◆ HOW TO COMPLETE THIS TASK
Take every record and write it out again exactly, with no images included.

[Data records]
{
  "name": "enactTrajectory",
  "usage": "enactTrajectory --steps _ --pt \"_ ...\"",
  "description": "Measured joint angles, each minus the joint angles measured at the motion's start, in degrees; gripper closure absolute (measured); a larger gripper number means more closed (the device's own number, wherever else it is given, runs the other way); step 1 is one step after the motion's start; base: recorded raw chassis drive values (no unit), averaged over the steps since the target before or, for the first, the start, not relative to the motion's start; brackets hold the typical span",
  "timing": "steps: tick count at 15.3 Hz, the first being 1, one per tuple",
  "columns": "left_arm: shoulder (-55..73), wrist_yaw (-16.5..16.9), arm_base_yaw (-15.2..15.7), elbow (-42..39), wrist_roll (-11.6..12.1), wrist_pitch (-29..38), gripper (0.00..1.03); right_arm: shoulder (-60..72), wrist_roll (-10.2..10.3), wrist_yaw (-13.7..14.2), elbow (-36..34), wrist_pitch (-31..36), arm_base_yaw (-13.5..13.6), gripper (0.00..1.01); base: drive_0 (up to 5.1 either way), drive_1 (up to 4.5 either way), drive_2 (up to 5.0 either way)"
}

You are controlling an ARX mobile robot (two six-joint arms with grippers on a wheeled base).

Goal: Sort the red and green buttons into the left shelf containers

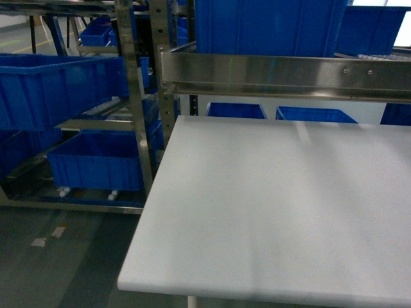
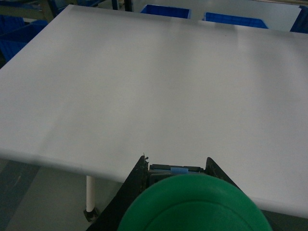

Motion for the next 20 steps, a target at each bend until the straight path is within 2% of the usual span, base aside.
enactTrajectory --steps 20 --pt "0.0 0.0 0.0 -0.1 0.0 0.1 0.78 0.0 0.0 0.0 0.0 -0.1 0.0 0.75 -4.9 2.48 2.5"
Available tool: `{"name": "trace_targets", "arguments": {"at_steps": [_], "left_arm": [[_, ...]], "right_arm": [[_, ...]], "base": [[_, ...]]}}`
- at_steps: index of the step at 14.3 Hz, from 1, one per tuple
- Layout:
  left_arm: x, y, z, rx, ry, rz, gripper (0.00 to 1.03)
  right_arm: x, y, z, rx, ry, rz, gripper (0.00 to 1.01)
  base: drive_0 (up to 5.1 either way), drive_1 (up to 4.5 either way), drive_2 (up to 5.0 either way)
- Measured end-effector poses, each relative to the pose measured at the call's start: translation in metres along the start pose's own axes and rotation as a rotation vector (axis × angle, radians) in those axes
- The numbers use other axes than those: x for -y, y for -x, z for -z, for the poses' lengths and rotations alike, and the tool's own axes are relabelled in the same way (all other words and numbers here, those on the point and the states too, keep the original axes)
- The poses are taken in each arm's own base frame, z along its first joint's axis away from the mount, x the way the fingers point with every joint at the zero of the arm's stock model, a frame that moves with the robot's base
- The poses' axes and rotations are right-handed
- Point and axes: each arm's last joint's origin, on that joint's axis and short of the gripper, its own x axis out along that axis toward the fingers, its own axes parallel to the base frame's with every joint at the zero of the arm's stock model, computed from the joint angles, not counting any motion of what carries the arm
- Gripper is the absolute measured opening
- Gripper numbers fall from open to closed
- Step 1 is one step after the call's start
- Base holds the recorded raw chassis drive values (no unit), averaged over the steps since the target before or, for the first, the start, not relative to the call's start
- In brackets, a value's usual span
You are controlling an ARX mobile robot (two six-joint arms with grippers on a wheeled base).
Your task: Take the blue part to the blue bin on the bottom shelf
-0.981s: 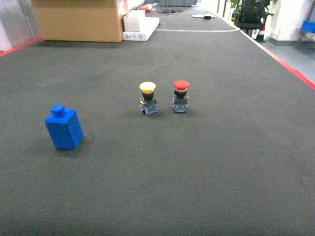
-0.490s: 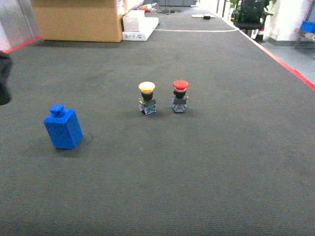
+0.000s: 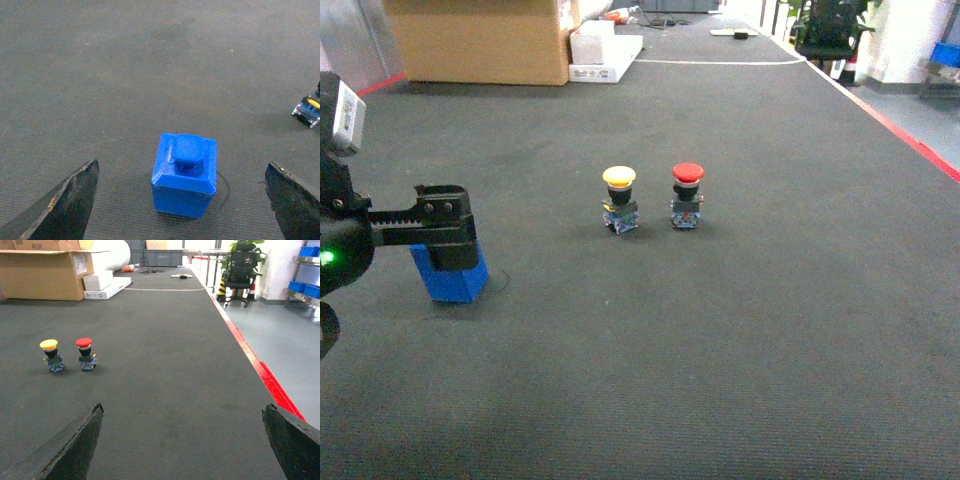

◆ ANSWER FOR THIS EXERCISE
{
  "name": "enactTrajectory",
  "usage": "enactTrajectory --steps _ --pt \"_ ...\"",
  "description": "Measured joint angles, each minus the joint angles measured at the motion's start, in degrees; gripper closure absolute (measured); a larger gripper number means more closed (the device's own number, wherever else it is given, runs the other way); step 1 is one step after the motion's start; base: recorded raw chassis drive values (no unit), averaged over the steps since the target before or, for the first, the start, not relative to the motion's start; brackets hold the typical span",
  "timing": "steps: tick count at 15.3 Hz, the first being 1, one per tuple",
  "columns": "left_arm: shoulder (-55..73), wrist_yaw (-16.5..16.9), arm_base_yaw (-15.2..15.7), elbow (-42..39), wrist_roll (-11.6..12.1), wrist_pitch (-29..38), gripper (0.00..1.03); right_arm: shoulder (-60..72), wrist_roll (-10.2..10.3), wrist_yaw (-13.7..14.2), elbow (-36..34), wrist_pitch (-31..36), arm_base_yaw (-13.5..13.6), gripper (0.00..1.01); base: drive_0 (up to 5.1 either way), drive_1 (up to 4.5 either way), drive_2 (up to 5.0 either way)"
}

You are controlling an ARX mobile robot (two six-joint arms with grippers on a wheeled base).

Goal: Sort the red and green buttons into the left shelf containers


Motion for the next 20 steps, a target at each bend until the straight path is within 2% of the usual span, base aside.
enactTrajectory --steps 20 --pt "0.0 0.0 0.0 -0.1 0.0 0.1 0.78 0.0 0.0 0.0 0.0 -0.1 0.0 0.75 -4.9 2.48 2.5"
Available tool: `{"name": "trace_targets", "arguments": {"at_steps": [_], "left_arm": [[_, ...]], "right_arm": [[_, ...]], "base": [[_, ...]]}}`
- at_steps: index of the step at 14.3 Hz, from 1, one per tuple
- Layout:
  left_arm: x, y, z, rx, ry, rz, gripper (0.00 to 1.03)
  right_arm: x, y, z, rx, ry, rz, gripper (0.00 to 1.01)
  base: drive_0 (up to 5.1 either way), drive_1 (up to 4.5 either way), drive_2 (up to 5.0 either way)
- Measured end-effector poses, each relative to the pose measured at the call's start: translation in metres along the start pose's own axes and rotation as a rotation vector (axis × angle, radians) in those axes
- The numbers use other axes than those: x for -y, y for -x, z for -z, for the poses' lengths and rotations alike, and the tool's own axes are relabelled in the same way (all other words and numbers here, those on the point and the states too, keep the original axes)
- The poses are taken in each arm's own base frame, z along its first joint's axis away from the mount, x the way the fingers point with every joint at the zero of the arm's stock model, a frame that moves with the robot's base
- The poses' axes and rotations are right-handed
- Point and axes: each arm's last joint's origin, on that joint's axis and short of the gripper, its own x axis out along that axis toward the fingers, its own axes parallel to the base frame's with every joint at the zero of the arm's stock model, computed from the joint angles, not counting any motion of what carries the arm
- Gripper is the absolute measured opening
- Gripper numbers fall from open to closed
- Step 1 is one step after the call's start
- Base holds the recorded raw chassis drive values (no unit), averaged over the steps since the target before or, for the first, the start, not relative to the call's start
- In brackets, a value's usual span
You are controlling an ARX mobile robot (two six-joint arms with grippers on a wheeled base).
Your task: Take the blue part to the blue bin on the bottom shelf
-0.981s: 
-0.490s: 
+0.000s: 

There is nothing further to add to the answer.